PROBLEM DETAILS » When you repeat the entries below, please keep them exact and leave out the pictures.

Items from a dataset

————

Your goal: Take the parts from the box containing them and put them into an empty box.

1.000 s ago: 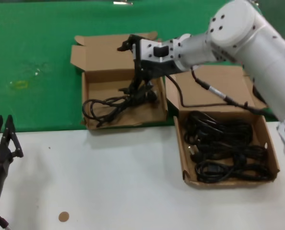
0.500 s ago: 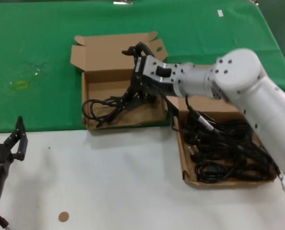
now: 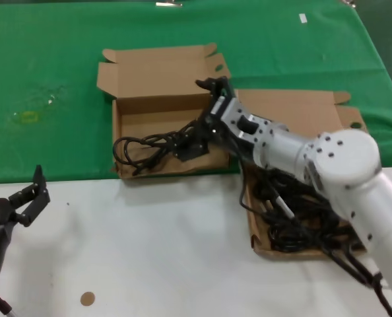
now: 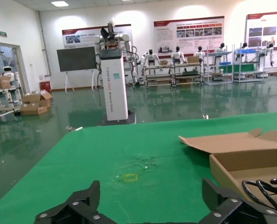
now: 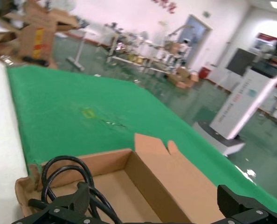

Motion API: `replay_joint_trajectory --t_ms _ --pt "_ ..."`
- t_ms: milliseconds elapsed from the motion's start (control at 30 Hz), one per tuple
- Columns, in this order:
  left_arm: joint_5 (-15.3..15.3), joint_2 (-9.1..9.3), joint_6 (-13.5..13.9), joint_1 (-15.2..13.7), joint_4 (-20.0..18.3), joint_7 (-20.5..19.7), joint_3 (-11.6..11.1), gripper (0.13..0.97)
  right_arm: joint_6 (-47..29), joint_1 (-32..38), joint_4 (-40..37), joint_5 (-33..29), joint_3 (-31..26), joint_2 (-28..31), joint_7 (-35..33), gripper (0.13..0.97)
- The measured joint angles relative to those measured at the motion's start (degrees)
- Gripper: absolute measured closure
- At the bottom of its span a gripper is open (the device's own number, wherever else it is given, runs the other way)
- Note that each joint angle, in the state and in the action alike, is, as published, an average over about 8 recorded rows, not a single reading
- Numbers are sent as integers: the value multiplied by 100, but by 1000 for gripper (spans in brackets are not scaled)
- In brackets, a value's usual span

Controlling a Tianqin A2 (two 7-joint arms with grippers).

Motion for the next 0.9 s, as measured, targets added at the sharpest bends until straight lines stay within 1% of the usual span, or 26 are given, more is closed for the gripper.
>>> replay_joint_trajectory --t_ms 267,300,567,700,900 --pt "0 0 0 0 0 -2 0 306 549 -834 717 323 357 117 207 129" --pt "0 0 0 0 0 -2 0 306 615 -936 804 363 400 131 232 129" --pt "0 0 0 0 0 -2 0 183 1162 -1771 1518 684 756 248 438 129" --pt "-1 0 0 0 0 -2 0 183 1434 -2188 1874 845 934 307 541 129" --pt "-1 0 0 0 0 -2 0 145 1847 -2809 2413 1088 1201 394 697 129"
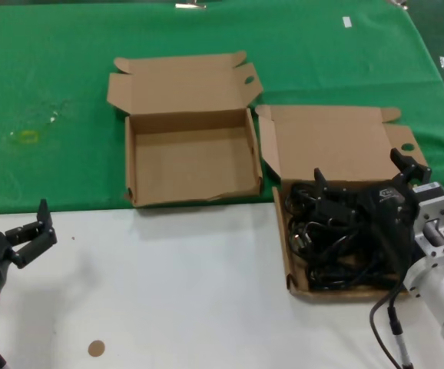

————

ANSWER TO THIS EXERCISE »
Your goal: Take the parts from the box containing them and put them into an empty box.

1.000 s ago: 
0.500 s ago: 
now: 
now: 
now: 

Motion API: `replay_joint_trajectory --t_ms _ --pt "_ ..."`
- t_ms: milliseconds elapsed from the motion's start (control at 30 Hz), one per tuple
- Columns, in this order:
  left_arm: joint_5 (-15.3..15.3), joint_2 (-9.1..9.3), joint_6 (-13.5..13.9), joint_1 (-15.2..13.7), joint_4 (-20.0..18.3), joint_7 (-20.5..19.7), joint_3 (-11.6..11.1), gripper (0.13..0.97)
  right_arm: joint_6 (-47..29), joint_1 (-32..38), joint_4 (-40..37), joint_5 (-33..29), joint_3 (-31..26), joint_2 (-28..31), joint_7 (-35..33), gripper (0.13..0.97)
- The measured joint angles relative to those measured at the motion's start (degrees)
- Gripper: absolute measured closure
- At the bottom of its span a gripper is open (the device's own number, wherever else it is given, runs the other way)
- Note that each joint angle, in the state and in the action alike, is, as published, an average over about 8 recorded rows, not a single reading
- Numbers are sent as integers: the value multiplied by 100, but by 1000 for gripper (spans in brackets are not scaled)
- In brackets, a value's usual span

Controlling a Tianqin A2 (two 7-joint arms with grippers).

Motion for the next 0.9 s, as measured, targets added at the sharpest bends until straight lines stay within 1% of the usual span, or 26 are given, more is closed for the gripper.
>>> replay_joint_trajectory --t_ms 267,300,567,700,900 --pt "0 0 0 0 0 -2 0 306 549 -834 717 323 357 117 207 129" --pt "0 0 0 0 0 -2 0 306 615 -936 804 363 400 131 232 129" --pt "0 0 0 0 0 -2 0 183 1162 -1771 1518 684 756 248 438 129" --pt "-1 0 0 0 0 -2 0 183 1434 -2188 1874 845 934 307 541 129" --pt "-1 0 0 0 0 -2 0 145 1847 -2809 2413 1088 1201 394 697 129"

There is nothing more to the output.